▶ [Requirement]: Look through the listing below and write out exactly the lines from the line with "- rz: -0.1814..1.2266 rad" to the line with "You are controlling", both included, and no others.
[Material provided — start]
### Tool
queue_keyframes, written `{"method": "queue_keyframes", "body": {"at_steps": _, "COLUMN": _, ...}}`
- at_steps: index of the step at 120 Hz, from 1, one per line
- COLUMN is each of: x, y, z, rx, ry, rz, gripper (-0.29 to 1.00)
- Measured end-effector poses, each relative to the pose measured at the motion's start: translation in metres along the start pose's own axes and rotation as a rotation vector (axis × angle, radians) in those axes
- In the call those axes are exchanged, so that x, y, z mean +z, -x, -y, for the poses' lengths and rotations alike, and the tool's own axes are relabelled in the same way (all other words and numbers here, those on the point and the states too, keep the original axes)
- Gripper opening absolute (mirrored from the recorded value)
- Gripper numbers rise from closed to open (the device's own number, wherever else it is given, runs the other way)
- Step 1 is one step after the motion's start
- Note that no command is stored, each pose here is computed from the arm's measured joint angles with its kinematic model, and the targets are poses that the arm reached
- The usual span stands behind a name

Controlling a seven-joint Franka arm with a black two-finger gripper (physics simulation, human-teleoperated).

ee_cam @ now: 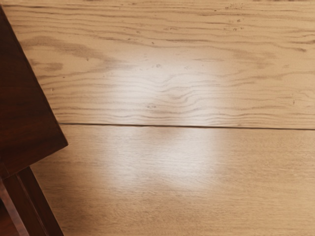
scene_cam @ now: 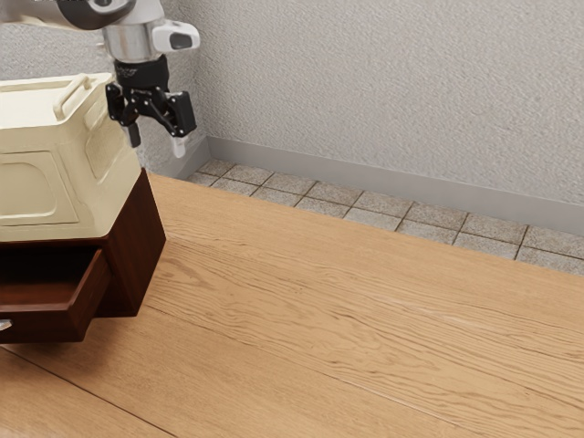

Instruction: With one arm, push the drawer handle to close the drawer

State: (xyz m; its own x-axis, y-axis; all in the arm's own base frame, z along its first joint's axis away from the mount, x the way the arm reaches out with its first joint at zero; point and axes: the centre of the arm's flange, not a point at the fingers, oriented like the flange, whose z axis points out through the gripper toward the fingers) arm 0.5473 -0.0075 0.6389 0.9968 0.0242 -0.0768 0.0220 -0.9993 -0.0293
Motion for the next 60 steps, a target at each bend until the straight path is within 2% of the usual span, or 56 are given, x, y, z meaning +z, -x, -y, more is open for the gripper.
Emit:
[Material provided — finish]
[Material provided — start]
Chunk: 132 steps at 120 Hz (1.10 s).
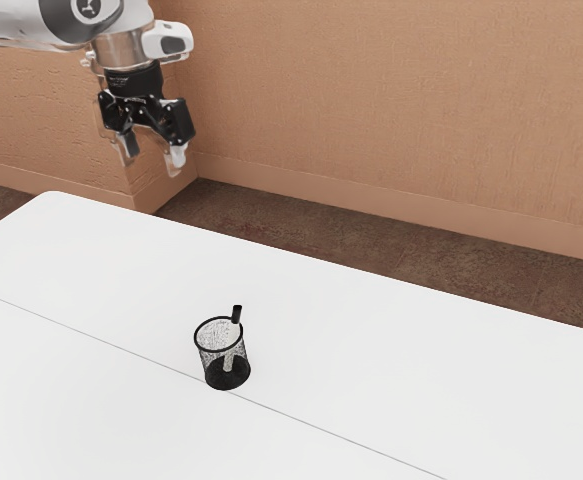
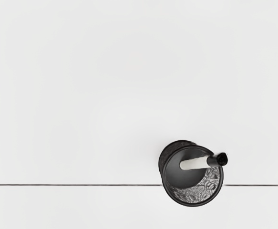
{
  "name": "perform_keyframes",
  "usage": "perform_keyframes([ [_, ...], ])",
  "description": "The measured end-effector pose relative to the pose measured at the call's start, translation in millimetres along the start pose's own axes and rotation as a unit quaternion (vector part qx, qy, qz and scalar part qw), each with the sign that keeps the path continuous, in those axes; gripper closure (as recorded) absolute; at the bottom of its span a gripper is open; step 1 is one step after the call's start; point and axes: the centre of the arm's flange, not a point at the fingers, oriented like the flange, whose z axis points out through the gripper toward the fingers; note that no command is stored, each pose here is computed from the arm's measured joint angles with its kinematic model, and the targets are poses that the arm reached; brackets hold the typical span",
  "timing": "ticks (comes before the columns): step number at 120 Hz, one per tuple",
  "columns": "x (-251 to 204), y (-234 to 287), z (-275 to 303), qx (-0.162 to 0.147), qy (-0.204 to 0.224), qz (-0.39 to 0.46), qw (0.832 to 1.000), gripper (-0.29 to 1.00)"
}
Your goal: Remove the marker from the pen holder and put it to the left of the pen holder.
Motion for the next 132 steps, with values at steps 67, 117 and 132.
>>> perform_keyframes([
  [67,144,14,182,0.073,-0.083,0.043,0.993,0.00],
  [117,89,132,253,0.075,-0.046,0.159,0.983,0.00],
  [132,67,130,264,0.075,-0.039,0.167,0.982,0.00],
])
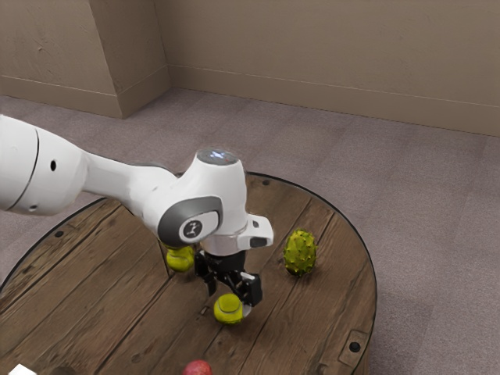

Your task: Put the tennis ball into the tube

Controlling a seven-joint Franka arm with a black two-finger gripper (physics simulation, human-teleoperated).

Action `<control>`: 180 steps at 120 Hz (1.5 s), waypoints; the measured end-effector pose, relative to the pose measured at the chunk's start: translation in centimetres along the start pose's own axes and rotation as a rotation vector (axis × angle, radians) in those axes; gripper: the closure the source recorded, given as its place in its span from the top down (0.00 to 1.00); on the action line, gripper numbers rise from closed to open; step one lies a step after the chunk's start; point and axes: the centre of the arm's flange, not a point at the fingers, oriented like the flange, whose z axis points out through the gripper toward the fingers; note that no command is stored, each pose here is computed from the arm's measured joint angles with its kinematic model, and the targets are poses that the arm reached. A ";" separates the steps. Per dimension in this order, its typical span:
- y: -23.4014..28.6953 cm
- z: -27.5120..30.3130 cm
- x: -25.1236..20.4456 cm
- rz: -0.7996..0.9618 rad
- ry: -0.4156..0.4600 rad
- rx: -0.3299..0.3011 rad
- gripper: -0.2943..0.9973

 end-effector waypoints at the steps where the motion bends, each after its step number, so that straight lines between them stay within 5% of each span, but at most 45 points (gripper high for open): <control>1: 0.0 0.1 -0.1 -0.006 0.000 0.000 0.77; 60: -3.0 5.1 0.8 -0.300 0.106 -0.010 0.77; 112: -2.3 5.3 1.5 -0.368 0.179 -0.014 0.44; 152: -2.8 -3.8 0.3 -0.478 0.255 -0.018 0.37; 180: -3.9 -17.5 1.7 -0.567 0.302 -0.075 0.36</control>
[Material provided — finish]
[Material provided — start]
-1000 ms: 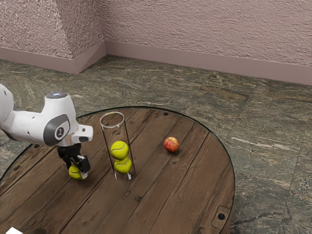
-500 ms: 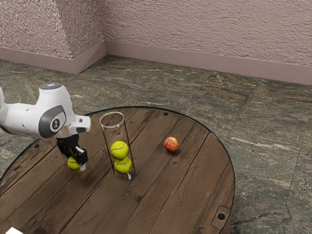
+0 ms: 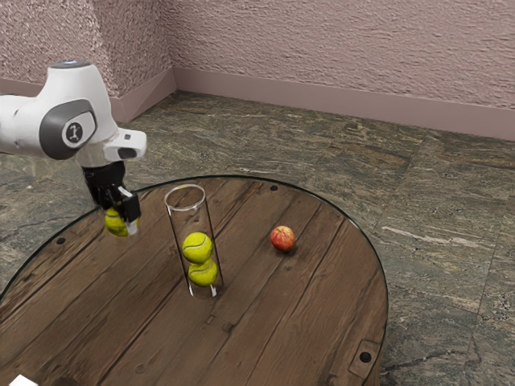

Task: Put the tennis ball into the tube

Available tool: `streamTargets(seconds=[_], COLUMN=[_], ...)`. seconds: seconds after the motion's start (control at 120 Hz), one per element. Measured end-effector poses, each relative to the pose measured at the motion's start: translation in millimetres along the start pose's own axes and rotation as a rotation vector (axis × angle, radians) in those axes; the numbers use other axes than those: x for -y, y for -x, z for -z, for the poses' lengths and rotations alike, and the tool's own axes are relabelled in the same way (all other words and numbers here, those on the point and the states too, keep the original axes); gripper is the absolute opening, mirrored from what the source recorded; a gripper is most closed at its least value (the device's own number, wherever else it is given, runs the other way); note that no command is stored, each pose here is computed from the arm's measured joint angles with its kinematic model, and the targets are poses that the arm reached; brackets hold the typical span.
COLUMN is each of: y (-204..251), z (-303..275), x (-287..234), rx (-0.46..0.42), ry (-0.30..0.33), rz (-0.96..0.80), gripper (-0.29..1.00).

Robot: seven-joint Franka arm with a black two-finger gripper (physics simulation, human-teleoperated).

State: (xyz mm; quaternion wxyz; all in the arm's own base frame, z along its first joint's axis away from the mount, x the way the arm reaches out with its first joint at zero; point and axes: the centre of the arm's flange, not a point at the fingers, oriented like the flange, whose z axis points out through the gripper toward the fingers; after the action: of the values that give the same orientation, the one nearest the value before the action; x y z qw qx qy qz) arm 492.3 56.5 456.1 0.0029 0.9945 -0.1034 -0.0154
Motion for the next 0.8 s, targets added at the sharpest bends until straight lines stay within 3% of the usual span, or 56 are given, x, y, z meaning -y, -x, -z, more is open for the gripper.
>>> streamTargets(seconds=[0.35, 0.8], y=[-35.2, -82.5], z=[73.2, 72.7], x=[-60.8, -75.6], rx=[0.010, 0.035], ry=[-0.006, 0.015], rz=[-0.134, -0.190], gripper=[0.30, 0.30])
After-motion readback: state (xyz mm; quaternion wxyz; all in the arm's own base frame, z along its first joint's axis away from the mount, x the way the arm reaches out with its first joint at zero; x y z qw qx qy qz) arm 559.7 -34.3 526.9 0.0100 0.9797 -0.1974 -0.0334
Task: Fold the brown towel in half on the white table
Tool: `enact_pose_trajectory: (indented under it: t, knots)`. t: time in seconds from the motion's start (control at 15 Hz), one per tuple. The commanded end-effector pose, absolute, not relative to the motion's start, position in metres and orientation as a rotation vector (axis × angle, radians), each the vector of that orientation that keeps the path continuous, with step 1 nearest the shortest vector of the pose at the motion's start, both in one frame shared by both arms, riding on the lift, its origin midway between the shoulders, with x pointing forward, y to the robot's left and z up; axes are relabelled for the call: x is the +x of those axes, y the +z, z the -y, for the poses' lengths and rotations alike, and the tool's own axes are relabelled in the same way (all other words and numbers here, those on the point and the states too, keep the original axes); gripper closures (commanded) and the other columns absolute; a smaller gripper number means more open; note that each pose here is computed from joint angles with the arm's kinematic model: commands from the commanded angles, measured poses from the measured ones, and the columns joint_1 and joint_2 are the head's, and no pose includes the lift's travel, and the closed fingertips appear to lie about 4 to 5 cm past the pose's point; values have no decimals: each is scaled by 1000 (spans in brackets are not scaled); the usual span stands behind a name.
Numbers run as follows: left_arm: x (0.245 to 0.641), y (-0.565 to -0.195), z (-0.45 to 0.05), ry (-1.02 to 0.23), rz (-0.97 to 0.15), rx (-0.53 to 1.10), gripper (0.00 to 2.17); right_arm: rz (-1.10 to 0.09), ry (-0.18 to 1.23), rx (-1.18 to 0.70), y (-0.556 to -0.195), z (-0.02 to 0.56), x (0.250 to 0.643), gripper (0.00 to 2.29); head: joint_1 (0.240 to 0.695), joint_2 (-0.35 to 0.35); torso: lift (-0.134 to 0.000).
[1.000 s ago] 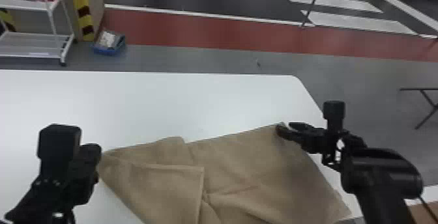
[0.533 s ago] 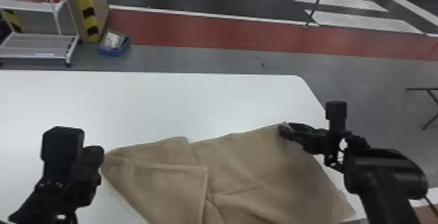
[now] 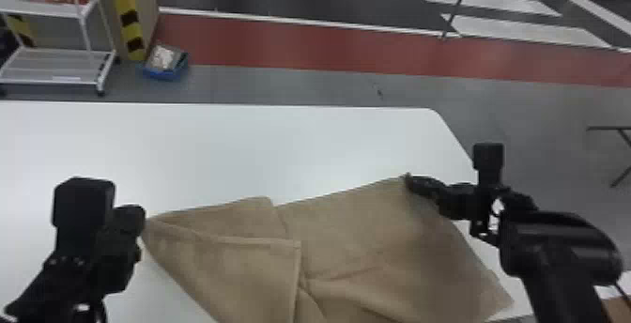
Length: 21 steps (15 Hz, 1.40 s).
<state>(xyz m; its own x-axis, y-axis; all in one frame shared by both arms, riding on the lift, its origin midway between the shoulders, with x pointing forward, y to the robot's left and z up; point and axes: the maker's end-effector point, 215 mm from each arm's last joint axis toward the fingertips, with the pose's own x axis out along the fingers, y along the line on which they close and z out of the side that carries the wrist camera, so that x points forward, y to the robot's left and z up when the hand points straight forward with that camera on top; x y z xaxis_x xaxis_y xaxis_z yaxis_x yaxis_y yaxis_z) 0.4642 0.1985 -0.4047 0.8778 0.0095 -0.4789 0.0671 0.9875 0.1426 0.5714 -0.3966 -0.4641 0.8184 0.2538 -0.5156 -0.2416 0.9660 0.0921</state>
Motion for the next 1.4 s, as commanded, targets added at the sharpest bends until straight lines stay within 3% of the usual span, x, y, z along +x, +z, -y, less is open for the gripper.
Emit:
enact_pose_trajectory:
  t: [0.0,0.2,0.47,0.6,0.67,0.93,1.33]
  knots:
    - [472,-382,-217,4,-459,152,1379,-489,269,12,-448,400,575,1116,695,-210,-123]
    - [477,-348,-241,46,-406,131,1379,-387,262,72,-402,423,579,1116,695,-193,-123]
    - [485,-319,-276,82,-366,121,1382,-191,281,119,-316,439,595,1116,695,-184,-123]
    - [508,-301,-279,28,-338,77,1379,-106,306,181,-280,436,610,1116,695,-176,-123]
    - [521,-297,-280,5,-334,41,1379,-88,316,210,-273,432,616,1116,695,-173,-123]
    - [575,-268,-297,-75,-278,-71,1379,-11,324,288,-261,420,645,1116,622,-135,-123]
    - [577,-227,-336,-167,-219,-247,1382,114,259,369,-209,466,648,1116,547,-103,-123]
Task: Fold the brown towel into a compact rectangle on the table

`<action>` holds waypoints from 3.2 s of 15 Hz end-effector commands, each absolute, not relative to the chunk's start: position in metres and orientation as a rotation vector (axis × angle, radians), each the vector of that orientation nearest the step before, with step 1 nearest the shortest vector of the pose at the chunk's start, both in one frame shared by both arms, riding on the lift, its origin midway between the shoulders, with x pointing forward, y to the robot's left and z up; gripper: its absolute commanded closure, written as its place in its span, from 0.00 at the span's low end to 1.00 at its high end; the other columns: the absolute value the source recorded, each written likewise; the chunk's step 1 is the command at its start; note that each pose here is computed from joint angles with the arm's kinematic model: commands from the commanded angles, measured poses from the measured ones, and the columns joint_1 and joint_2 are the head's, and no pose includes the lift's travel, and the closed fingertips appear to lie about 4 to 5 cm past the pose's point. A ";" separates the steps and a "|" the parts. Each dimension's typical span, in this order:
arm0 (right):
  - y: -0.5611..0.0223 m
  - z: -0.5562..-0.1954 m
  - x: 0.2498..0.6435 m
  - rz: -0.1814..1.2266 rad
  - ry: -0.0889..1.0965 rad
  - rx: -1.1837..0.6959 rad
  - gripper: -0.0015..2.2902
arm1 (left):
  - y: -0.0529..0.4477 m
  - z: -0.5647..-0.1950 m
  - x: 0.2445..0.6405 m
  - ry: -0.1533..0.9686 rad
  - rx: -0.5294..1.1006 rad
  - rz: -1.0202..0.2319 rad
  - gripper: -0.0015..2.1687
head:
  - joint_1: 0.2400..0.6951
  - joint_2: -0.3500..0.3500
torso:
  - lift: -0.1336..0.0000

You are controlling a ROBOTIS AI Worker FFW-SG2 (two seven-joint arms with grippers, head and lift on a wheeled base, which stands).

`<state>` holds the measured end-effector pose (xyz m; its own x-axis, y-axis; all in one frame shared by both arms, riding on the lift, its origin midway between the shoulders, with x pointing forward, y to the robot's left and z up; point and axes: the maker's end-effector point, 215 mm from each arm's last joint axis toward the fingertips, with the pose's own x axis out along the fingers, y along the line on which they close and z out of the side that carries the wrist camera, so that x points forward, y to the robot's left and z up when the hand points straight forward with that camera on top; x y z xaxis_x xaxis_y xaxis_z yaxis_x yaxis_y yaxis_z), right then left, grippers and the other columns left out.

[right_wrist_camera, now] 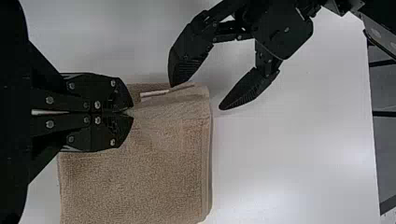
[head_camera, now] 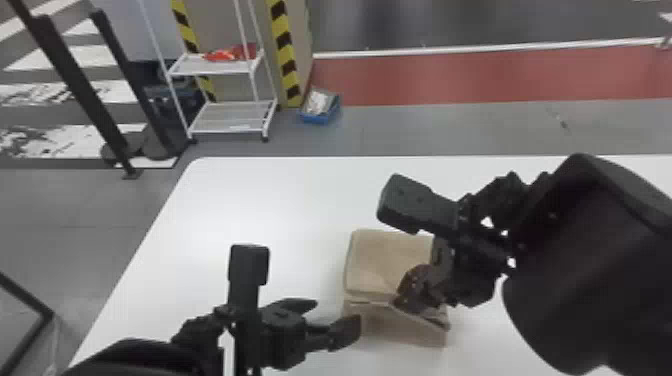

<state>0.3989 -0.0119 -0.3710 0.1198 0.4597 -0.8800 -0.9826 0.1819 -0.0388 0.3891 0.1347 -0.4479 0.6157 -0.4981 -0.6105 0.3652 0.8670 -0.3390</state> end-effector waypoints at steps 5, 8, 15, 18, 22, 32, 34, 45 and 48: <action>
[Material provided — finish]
▶ [Answer box]:
  - rz: -0.1814..1.2266 rad
  - ry: -0.0889..1.0965 rad
  - rx: -1.1837..0.6959 rad
  - gripper: -0.0015..2.2902
arm1 (left):
  - y: -0.0529..0.4477 m
  - z: -0.5647..-0.1950 m
  - x: 0.2445..0.6405 m
  - ry: -0.1533..0.9686 rad
  - rx: -0.5294..1.1006 rad
  - rz: -1.0202..0.2319 rad
  - gripper: -0.0015..2.1687
head:
  - joint_1: 0.2400..0.6951
  - joint_2: -0.3500..0.3500
torso:
  - lift: -0.1336..0.0000

You are controlling a ROBOTIS AI Worker FFW-SG2 (two seven-joint arms with grippers, head and lift on a wheeled base, which stands).

What this exercise required is now done.